***** Dataset extract
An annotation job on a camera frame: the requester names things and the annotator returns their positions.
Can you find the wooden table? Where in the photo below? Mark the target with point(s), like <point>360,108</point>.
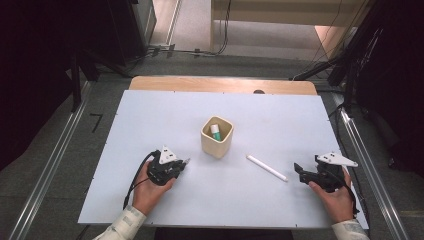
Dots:
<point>220,85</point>

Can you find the person's dark lap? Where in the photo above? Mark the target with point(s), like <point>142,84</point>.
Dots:
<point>223,234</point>

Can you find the green and white glue stick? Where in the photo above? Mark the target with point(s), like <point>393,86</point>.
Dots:
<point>216,132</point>

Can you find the person's left hand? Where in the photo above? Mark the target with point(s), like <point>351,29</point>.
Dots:
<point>150,195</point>

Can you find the black metal stand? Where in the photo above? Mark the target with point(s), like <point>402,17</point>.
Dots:
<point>76,83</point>

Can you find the beige square cup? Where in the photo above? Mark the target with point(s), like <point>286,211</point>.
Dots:
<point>216,146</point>

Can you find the white pen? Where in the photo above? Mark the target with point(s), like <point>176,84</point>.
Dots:
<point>266,168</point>

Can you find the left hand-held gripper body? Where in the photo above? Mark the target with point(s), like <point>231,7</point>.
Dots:
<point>161,170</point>

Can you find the black cabinet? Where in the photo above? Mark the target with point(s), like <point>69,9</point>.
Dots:
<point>133,26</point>

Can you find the person's right hand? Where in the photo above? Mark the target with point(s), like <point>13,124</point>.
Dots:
**********
In the material above, find every line that has the string "white" and pull those lines out.

Can you find the green and white glue stick? Where in the photo above? Mark the target with point(s), like <point>393,86</point>.
Can you find the white pen? Where in the photo above? Mark the target with point(s), like <point>176,84</point>.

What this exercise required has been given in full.